Your scenes with Milla in the visiting rooms are like sex scenes, but without intercourse. Was that a challenge in shooting them?

No, I don't think I thought that that particularly was a challenge. You know, one of the things I felt about the movie was there's Stone and Lucetta, and there's Stone and Jack, and there's Jack and Lucetta, and there's Jack and [his wife] Madylyn, and if you really look at the film, there's all these two-way conversations, and I kind of think in every one of them, everybody's disconnected. Everybody's failing to hear each other. Jack and his wife, everything they say to each other falls into this void, and with Stone there's no trust, and I think with Stone and Lucetta there's a different kind of a disconnect. She's the most existentially even person in the whole thing. He says [points to his head] she doesn't get in here.

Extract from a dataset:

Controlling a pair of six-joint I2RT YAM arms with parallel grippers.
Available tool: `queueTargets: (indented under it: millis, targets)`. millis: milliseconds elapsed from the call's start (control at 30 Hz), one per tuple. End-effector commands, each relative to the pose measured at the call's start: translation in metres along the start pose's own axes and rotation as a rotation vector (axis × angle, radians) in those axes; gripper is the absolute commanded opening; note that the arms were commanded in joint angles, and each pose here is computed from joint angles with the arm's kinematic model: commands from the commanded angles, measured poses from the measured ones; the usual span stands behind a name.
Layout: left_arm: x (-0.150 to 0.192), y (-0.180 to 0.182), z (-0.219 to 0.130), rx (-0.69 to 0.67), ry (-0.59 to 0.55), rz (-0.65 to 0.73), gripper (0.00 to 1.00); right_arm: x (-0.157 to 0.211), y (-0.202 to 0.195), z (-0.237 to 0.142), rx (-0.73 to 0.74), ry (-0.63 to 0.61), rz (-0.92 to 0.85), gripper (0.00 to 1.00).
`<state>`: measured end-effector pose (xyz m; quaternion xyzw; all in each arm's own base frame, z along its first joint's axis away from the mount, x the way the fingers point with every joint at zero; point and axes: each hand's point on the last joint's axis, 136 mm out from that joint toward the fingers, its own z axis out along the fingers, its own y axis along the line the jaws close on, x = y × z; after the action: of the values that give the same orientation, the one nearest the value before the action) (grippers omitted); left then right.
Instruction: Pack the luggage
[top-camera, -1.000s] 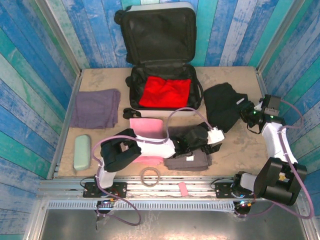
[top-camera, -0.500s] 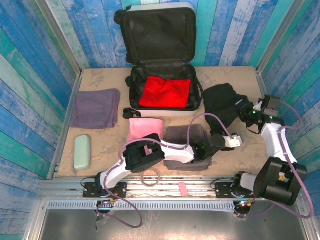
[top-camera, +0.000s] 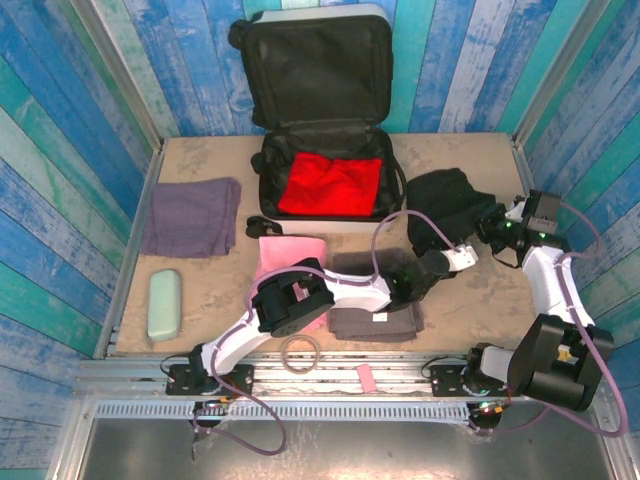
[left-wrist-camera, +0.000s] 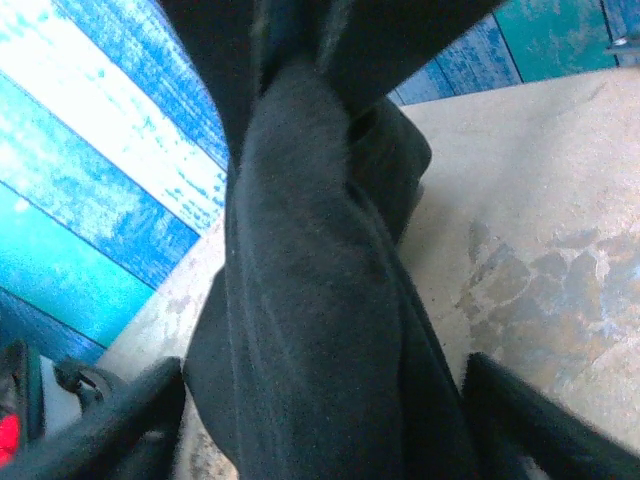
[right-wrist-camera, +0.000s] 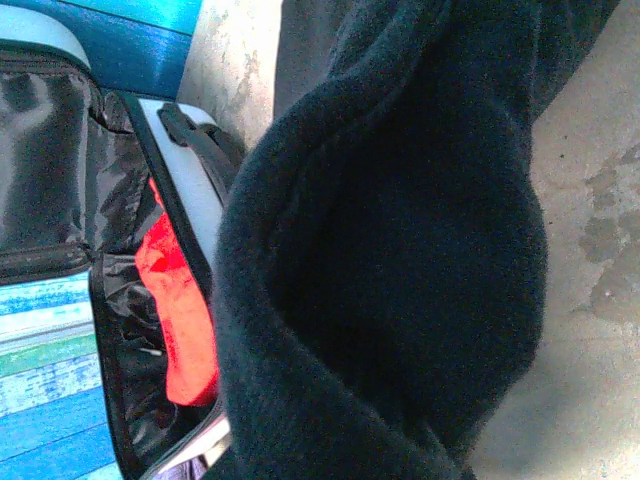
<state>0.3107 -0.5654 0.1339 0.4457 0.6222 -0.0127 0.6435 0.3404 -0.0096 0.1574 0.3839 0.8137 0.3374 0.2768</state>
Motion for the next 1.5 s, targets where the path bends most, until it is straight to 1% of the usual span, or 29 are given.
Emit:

To me their scenes were more about one person for whom it's all pretty simple, and one person for whom it's incredibly complicated and difficult. What's sad, in a way, is she's very pure in her intention to help him, and he needs her so badly in the beginning, and he doesn't need her at all in the end. The only thing that destabilizes her in the movie is him moving from a place where he needs her so much to where he doesn't need her. It wasn't even so much about the sexual connection they had. For us, it was figuring out, what's the nature of their disconnect?

I thought she was great, man. Do you remember Karen Black in Five Easy Pieces? I kept thinking of that. I don't know why. She's gorgeous, but she's so weird. She's dangerous, but she's really got this bizarrely paradoxical innocence to her.